> [TASK]
Nothing other than the lines from the one containing "Now the blue" through the close of the entries below should be printed, each exactly.

[Stored records]
☆ ☆ ☆

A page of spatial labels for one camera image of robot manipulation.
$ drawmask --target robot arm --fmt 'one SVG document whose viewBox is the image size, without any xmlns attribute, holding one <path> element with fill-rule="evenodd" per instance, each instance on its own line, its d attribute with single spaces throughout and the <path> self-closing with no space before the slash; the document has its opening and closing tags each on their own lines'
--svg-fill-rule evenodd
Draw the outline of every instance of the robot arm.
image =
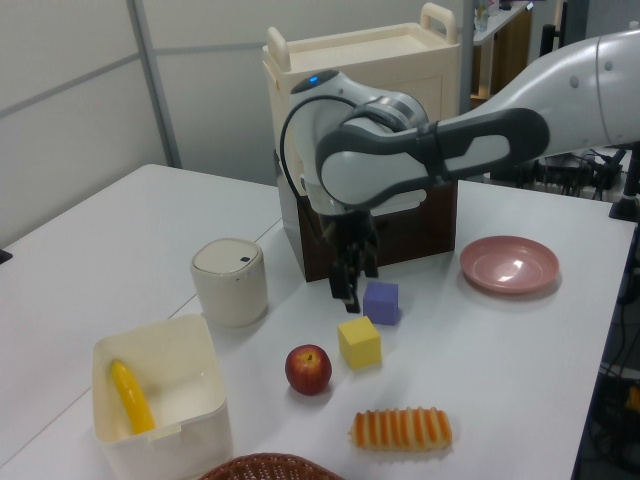
<svg viewBox="0 0 640 480">
<path fill-rule="evenodd" d="M 292 114 L 299 111 L 292 127 L 305 190 L 337 251 L 334 297 L 359 311 L 356 279 L 362 264 L 375 265 L 376 247 L 364 218 L 394 195 L 541 156 L 640 140 L 639 50 L 640 30 L 563 47 L 482 106 L 433 123 L 413 98 L 342 73 L 301 82 L 292 91 Z"/>
</svg>

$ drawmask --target yellow cube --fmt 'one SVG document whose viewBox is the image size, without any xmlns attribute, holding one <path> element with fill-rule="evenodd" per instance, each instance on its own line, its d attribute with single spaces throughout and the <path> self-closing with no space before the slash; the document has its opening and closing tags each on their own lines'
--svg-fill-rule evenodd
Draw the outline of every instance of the yellow cube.
<svg viewBox="0 0 640 480">
<path fill-rule="evenodd" d="M 338 325 L 340 353 L 353 370 L 382 361 L 382 340 L 369 317 Z"/>
</svg>

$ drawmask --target block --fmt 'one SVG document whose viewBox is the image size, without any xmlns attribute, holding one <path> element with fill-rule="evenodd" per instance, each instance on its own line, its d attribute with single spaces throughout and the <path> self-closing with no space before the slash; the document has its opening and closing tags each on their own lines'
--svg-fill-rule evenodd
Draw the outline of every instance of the block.
<svg viewBox="0 0 640 480">
<path fill-rule="evenodd" d="M 363 312 L 378 325 L 398 323 L 398 285 L 395 283 L 369 282 L 364 292 Z"/>
<path fill-rule="evenodd" d="M 382 361 L 382 340 L 369 317 L 360 317 L 338 325 L 340 353 L 353 369 Z"/>
</svg>

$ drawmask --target container lid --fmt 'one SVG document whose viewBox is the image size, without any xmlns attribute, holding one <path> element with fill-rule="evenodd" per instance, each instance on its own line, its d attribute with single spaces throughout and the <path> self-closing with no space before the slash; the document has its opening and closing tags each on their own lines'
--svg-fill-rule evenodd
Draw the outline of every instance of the container lid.
<svg viewBox="0 0 640 480">
<path fill-rule="evenodd" d="M 259 254 L 259 247 L 253 242 L 223 238 L 200 250 L 193 259 L 193 265 L 198 270 L 226 275 L 246 268 Z"/>
</svg>

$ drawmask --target red apple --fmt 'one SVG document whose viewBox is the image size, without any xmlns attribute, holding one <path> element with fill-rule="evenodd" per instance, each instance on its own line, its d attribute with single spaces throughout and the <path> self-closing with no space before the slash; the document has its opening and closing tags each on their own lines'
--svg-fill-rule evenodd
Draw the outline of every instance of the red apple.
<svg viewBox="0 0 640 480">
<path fill-rule="evenodd" d="M 284 371 L 294 390 L 303 395 L 317 395 L 329 384 L 331 360 L 317 345 L 300 345 L 287 355 Z"/>
</svg>

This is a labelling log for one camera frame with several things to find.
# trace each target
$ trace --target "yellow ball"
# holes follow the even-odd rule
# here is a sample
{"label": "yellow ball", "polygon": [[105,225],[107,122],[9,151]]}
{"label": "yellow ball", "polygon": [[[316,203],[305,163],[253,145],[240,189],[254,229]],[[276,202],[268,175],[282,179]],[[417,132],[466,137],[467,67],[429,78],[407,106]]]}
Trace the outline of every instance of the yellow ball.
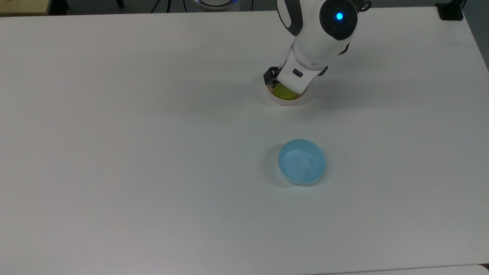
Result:
{"label": "yellow ball", "polygon": [[291,89],[284,86],[284,84],[279,83],[272,89],[272,94],[283,100],[294,100],[297,98],[298,94]]}

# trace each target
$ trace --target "bowl rim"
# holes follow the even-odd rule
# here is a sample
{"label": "bowl rim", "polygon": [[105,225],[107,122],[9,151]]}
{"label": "bowl rim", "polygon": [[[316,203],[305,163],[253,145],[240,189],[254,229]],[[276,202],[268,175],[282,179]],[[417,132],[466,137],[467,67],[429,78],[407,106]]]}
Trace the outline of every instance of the bowl rim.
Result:
{"label": "bowl rim", "polygon": [[[284,147],[285,147],[287,144],[291,143],[291,142],[297,142],[297,141],[306,141],[306,142],[311,143],[312,145],[314,145],[314,146],[315,146],[315,147],[316,147],[316,148],[319,150],[319,152],[321,153],[321,154],[320,154],[320,156],[321,156],[321,158],[324,160],[324,166],[323,166],[323,167],[321,167],[321,174],[320,174],[320,175],[319,175],[317,178],[315,178],[314,180],[312,180],[312,181],[309,181],[309,182],[296,182],[296,181],[292,180],[291,178],[289,178],[289,177],[288,177],[288,176],[287,176],[287,175],[284,173],[284,170],[282,169],[282,167],[281,167],[281,165],[280,165],[280,159],[281,159],[281,158],[280,158],[280,155],[282,154]],[[288,181],[290,181],[290,182],[292,182],[292,183],[294,183],[294,184],[297,184],[297,185],[305,185],[305,184],[310,184],[310,183],[313,183],[313,182],[317,181],[318,179],[320,179],[320,178],[323,176],[324,172],[326,171],[326,156],[324,155],[324,152],[323,152],[323,150],[321,149],[321,147],[319,147],[319,146],[318,146],[316,143],[314,143],[314,142],[312,142],[312,141],[310,141],[310,140],[307,140],[307,139],[303,139],[303,138],[296,138],[296,139],[292,139],[292,140],[290,140],[290,141],[286,142],[286,143],[285,143],[285,144],[282,146],[282,148],[280,149],[280,152],[279,152],[278,157],[277,157],[277,161],[278,161],[278,166],[279,166],[279,168],[280,168],[280,172],[282,172],[282,175],[284,175],[284,177],[285,177],[285,178],[286,178]]]}

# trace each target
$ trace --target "light blue bowl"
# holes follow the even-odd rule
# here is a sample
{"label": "light blue bowl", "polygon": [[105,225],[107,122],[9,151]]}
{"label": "light blue bowl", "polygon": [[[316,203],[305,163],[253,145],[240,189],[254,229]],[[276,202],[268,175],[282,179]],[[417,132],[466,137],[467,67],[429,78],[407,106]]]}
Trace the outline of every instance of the light blue bowl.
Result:
{"label": "light blue bowl", "polygon": [[278,154],[278,165],[284,176],[295,184],[308,184],[323,175],[326,158],[313,142],[294,139],[287,142]]}

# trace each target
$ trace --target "black bracket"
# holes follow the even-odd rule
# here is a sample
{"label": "black bracket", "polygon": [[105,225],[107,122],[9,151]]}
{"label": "black bracket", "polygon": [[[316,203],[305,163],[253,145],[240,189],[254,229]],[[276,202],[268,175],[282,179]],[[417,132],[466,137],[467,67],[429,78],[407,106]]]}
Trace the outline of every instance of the black bracket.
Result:
{"label": "black bracket", "polygon": [[280,82],[277,80],[278,74],[282,69],[278,67],[270,67],[267,72],[263,75],[263,80],[265,80],[265,85],[270,85],[274,88]]}
{"label": "black bracket", "polygon": [[448,4],[436,4],[435,7],[438,8],[440,19],[445,21],[462,21],[464,15],[460,6],[464,1],[466,0],[453,0]]}

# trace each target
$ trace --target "floor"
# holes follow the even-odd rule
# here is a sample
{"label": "floor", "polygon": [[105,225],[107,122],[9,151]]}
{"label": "floor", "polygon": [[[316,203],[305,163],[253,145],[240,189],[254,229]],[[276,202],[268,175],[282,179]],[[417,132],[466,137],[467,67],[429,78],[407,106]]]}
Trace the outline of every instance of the floor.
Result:
{"label": "floor", "polygon": [[[116,0],[67,0],[68,15],[117,14],[117,13],[166,13],[195,12],[192,0],[124,0],[125,6],[119,8]],[[274,10],[275,0],[253,0],[253,10]],[[433,6],[449,0],[371,0],[372,7]],[[252,0],[241,0],[240,10],[251,10]],[[470,25],[481,54],[489,68],[489,0],[467,0],[464,14]]]}

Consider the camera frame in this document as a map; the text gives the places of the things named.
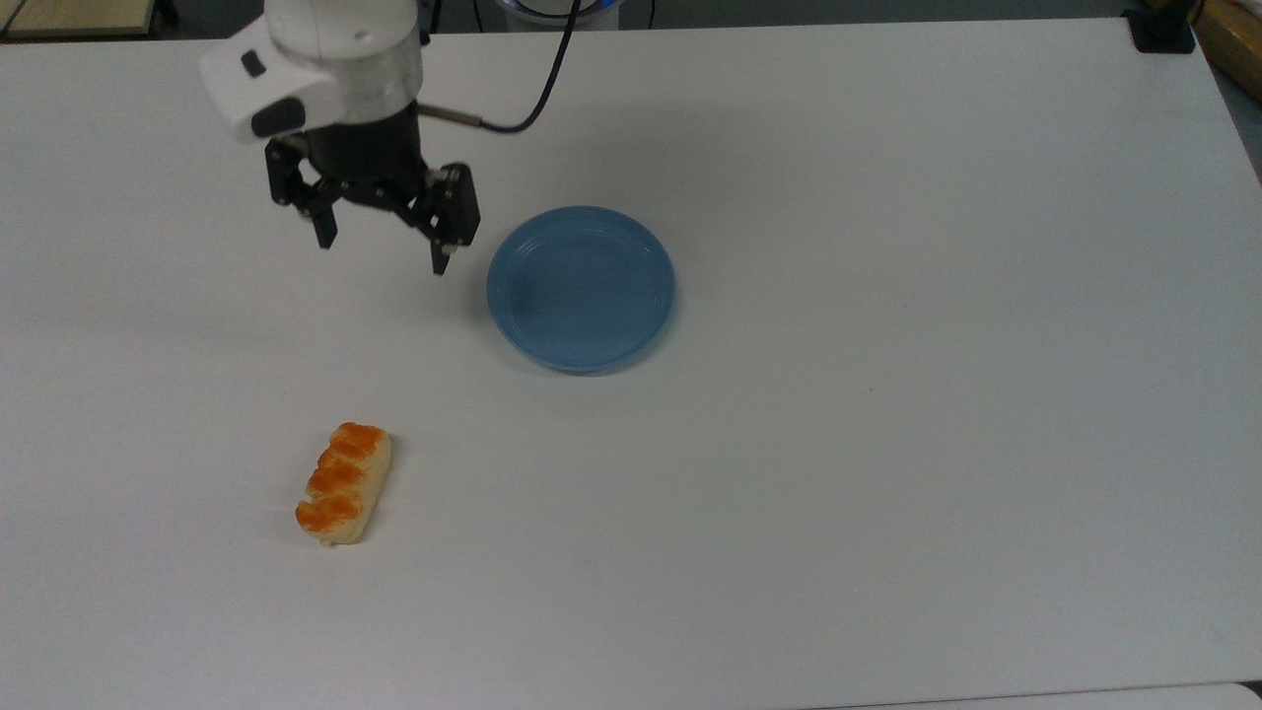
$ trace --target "wooden surface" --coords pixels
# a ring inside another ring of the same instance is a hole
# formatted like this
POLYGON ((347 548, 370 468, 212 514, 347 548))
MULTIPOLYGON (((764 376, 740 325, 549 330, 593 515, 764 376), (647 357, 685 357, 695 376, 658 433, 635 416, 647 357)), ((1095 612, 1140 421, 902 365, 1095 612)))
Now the wooden surface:
POLYGON ((153 19, 153 5, 154 0, 27 0, 5 37, 145 34, 153 19))
MULTIPOLYGON (((438 35, 512 120, 555 35, 438 35)), ((211 43, 0 47, 0 707, 787 710, 1262 668, 1262 192, 1119 19, 578 33, 447 275, 321 251, 211 43), (524 219, 651 228, 675 319, 575 378, 496 330, 524 219), (398 449, 361 545, 294 507, 398 449)))
POLYGON ((9 20, 20 5, 21 0, 0 0, 0 29, 9 24, 9 20))
POLYGON ((1210 62, 1262 101, 1262 19, 1229 0, 1208 0, 1196 37, 1210 62))

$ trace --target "blue plate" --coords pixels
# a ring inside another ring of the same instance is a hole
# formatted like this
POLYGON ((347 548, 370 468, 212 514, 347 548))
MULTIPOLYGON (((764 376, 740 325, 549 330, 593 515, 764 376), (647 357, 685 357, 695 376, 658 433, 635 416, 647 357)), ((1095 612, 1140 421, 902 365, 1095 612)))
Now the blue plate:
POLYGON ((486 298, 500 332, 567 373, 623 366, 661 334, 675 271, 661 242, 603 207, 562 207, 514 230, 491 260, 486 298))

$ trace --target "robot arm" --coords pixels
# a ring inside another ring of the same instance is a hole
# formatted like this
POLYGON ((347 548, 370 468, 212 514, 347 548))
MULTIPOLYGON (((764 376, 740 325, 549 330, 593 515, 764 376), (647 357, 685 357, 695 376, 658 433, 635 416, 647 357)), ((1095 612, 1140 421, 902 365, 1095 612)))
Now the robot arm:
POLYGON ((215 106, 242 143, 266 140, 271 198, 337 236, 333 203, 394 212, 430 241, 435 274, 480 214, 468 165, 420 155, 415 0, 266 0, 264 14, 201 61, 215 106), (319 174, 304 182, 299 164, 319 174))

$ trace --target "black cable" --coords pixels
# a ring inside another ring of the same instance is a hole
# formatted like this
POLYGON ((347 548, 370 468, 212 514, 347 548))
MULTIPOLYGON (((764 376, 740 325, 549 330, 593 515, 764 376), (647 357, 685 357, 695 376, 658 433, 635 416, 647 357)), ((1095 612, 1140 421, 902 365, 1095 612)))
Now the black cable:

☆ ☆ ☆

> [ANSWER TO THIS TASK]
Now the blue plate:
POLYGON ((486 298, 500 332, 567 373, 623 366, 661 334, 675 271, 661 242, 603 207, 562 207, 514 230, 491 260, 486 298))

$ trace --target "robot arm" --coords pixels
# a ring inside another ring of the same instance is a hole
# formatted like this
POLYGON ((347 548, 370 468, 212 514, 347 548))
MULTIPOLYGON (((764 376, 740 325, 549 330, 593 515, 764 376), (647 357, 685 357, 695 376, 658 433, 635 416, 647 357)), ((1095 612, 1140 421, 902 365, 1095 612)))
Now the robot arm:
POLYGON ((215 106, 242 143, 266 140, 271 198, 337 236, 333 203, 394 212, 430 241, 435 274, 480 214, 468 165, 420 155, 415 0, 266 0, 264 14, 201 61, 215 106), (319 174, 304 182, 299 164, 319 174))

$ trace --target "black cable" --coords pixels
# a ring inside another ring of the same instance is a hole
# formatted like this
POLYGON ((347 548, 370 468, 212 514, 347 548))
MULTIPOLYGON (((764 376, 740 325, 549 330, 593 515, 764 376), (647 357, 685 357, 695 376, 658 433, 635 416, 647 357)), ((1095 612, 1140 421, 902 365, 1095 612)))
Now the black cable:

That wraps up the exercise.